WHAT IS BEING ASKED
Given the entries that follow, write out exactly the lines starting at the one containing "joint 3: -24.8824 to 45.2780" and ending at the one containing "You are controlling", both ends included, and only those.

STUDY MATERIAL
┄┄┄┄┄┄

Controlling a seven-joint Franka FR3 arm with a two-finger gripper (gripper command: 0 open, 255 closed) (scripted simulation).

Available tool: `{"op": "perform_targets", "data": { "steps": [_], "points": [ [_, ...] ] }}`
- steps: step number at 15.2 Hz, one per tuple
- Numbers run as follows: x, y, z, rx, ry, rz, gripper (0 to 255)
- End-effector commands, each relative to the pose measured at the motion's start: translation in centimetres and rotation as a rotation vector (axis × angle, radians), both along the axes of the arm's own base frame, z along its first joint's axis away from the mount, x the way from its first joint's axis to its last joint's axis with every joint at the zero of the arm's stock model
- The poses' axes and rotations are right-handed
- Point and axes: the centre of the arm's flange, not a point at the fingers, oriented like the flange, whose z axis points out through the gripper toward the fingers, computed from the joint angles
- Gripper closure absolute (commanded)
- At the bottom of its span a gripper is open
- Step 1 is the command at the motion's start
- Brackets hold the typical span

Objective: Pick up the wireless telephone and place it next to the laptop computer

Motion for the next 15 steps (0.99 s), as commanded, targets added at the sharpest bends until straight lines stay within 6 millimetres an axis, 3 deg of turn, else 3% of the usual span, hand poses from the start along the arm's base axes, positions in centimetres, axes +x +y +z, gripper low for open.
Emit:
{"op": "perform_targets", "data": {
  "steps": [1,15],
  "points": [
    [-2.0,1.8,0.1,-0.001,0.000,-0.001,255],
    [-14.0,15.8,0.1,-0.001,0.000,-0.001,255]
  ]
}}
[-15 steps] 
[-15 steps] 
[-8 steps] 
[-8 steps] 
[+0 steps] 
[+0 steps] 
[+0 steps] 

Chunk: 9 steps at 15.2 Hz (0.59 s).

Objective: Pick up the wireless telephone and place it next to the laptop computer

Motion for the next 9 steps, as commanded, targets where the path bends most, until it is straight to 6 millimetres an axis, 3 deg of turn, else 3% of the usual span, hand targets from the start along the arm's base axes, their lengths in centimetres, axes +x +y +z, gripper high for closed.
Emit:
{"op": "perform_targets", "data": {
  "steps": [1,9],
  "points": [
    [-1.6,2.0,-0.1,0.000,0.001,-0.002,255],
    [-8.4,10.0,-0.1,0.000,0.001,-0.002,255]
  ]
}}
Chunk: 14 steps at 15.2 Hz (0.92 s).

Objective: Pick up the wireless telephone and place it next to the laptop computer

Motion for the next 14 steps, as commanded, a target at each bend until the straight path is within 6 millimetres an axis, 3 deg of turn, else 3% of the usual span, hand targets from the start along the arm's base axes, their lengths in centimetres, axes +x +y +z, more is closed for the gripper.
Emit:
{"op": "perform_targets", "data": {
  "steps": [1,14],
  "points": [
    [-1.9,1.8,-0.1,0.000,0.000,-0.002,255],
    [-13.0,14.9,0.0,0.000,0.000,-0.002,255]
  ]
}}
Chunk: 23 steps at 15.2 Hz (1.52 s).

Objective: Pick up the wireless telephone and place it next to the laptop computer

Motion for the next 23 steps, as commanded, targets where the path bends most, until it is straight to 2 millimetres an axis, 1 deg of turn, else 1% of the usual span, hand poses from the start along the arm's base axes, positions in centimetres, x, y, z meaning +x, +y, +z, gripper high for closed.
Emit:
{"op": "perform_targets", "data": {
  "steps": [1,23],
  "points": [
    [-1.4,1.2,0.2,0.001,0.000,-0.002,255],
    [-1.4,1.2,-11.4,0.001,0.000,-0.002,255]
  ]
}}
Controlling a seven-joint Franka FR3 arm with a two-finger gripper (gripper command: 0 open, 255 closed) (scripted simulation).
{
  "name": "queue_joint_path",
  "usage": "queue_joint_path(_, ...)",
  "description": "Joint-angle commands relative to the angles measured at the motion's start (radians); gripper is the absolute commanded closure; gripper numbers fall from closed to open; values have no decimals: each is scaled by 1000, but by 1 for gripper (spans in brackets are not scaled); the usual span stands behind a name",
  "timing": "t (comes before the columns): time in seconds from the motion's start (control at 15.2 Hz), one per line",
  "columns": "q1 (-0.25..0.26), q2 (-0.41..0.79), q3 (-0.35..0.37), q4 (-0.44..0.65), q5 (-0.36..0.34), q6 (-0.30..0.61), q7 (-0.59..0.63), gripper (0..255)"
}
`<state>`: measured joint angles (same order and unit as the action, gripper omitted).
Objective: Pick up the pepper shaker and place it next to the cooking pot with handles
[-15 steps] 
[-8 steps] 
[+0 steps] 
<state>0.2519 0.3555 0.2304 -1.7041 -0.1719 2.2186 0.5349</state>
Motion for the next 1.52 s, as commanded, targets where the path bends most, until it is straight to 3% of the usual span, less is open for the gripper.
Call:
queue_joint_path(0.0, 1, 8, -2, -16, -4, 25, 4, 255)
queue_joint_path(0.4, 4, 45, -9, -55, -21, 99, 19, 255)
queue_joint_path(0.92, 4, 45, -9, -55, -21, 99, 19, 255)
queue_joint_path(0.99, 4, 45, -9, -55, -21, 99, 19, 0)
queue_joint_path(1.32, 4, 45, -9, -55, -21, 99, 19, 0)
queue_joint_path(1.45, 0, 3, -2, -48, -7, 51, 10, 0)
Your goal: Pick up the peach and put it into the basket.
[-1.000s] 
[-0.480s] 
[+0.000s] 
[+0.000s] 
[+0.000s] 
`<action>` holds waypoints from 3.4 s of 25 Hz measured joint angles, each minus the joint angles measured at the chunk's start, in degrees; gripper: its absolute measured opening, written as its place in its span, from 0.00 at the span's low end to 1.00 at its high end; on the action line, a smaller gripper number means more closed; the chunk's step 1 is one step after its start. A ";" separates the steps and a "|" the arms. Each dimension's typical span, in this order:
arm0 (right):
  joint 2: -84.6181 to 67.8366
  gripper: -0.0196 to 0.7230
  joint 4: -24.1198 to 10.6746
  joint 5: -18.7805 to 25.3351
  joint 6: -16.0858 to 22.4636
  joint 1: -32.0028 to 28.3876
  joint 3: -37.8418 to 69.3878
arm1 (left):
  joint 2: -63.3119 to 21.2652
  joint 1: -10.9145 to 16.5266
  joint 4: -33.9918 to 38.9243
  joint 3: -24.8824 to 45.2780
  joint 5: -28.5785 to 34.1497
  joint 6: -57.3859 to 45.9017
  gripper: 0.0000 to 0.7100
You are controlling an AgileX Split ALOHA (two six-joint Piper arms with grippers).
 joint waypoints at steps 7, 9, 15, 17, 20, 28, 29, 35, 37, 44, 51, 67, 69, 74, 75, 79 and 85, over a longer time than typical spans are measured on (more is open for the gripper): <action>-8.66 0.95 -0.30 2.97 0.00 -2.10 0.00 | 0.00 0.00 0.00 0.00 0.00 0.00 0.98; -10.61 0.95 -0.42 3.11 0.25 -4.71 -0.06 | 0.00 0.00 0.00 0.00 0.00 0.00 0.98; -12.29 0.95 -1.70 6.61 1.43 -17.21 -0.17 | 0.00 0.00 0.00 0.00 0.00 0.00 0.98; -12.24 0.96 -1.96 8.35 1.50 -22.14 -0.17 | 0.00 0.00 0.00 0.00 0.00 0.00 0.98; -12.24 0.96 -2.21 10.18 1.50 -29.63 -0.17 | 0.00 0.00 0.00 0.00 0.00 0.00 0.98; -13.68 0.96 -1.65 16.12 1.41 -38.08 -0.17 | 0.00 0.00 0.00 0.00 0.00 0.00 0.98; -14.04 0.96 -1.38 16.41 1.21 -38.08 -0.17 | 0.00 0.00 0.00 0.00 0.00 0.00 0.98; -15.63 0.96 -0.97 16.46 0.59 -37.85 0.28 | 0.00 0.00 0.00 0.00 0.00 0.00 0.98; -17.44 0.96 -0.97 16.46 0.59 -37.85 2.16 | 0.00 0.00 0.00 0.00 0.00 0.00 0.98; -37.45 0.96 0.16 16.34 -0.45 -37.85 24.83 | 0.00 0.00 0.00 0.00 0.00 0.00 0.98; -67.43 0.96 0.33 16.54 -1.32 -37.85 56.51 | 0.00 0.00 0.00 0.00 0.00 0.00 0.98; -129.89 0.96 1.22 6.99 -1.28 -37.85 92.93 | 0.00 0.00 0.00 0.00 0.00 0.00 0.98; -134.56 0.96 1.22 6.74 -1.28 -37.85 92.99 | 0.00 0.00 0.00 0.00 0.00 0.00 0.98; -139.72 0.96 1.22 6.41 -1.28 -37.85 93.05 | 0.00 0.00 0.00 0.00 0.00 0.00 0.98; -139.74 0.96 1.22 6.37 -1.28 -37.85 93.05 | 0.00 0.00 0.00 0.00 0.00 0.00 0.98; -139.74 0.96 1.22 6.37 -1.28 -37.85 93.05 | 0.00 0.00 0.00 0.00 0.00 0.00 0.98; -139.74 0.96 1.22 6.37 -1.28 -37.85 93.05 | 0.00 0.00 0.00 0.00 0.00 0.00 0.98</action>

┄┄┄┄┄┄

RESULT OF THIS EXERCISE
  joint 3: -24.8824 to 45.2780
  joint 5: -28.5785 to 34.1497
  joint 6: -57.3859 to 45.9017
  gripper: 0.0000 to 0.7100
You are controlling an AgileX Split ALOHA (two six-joint Piper arms with grippers).

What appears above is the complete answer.